> **What to do**
Take the data below and copy exactly the lines starting at the one with "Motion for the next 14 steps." and finishing at the one with "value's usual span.", both included.

> **Records supplied**
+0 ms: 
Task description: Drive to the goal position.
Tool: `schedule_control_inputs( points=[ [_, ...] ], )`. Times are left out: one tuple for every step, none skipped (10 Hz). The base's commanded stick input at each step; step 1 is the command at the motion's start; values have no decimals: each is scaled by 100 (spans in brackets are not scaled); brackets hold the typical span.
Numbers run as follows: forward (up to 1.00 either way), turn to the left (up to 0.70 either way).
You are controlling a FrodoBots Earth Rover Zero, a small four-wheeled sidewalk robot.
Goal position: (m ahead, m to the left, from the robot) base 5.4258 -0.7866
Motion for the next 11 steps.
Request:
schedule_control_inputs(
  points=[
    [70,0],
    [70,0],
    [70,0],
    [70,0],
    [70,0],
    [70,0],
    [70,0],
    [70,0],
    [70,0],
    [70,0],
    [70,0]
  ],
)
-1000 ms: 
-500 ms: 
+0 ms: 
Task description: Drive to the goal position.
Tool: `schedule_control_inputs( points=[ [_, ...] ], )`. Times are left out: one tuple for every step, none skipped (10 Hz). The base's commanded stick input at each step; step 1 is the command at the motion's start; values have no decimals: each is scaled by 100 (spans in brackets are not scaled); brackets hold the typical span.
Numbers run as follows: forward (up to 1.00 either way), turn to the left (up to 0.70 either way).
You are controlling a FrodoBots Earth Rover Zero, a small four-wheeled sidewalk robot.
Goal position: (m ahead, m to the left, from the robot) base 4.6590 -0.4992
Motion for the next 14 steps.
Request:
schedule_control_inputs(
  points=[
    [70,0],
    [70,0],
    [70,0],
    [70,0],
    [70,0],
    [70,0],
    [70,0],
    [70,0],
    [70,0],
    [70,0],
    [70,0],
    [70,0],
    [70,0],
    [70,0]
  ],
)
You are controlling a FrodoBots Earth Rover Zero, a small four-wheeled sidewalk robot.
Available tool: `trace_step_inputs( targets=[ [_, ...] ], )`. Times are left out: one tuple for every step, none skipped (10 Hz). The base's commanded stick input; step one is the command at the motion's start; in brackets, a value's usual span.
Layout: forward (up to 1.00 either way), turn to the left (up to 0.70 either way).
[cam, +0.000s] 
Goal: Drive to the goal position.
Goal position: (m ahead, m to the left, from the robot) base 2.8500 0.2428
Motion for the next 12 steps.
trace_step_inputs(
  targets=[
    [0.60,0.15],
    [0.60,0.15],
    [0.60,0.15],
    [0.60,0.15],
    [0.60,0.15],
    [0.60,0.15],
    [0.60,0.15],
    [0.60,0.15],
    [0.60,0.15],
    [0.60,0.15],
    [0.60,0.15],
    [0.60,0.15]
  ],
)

> **Answer space**
Motion for the next 14 steps.
Request:
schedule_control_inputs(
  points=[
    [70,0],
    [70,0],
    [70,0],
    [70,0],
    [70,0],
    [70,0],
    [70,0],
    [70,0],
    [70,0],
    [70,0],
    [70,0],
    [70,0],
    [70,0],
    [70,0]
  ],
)
You are controlling a FrodoBots Earth Rover Zero, a small four-wheeled sidewalk robot.
Available tool: `trace_step_inputs( targets=[ [_, ...] ], )`. Times are left out: one tuple for every step, none skipped (10 Hz). The base's commanded stick input; step one is the command at the motion's start; in brackets, a value's usual span.

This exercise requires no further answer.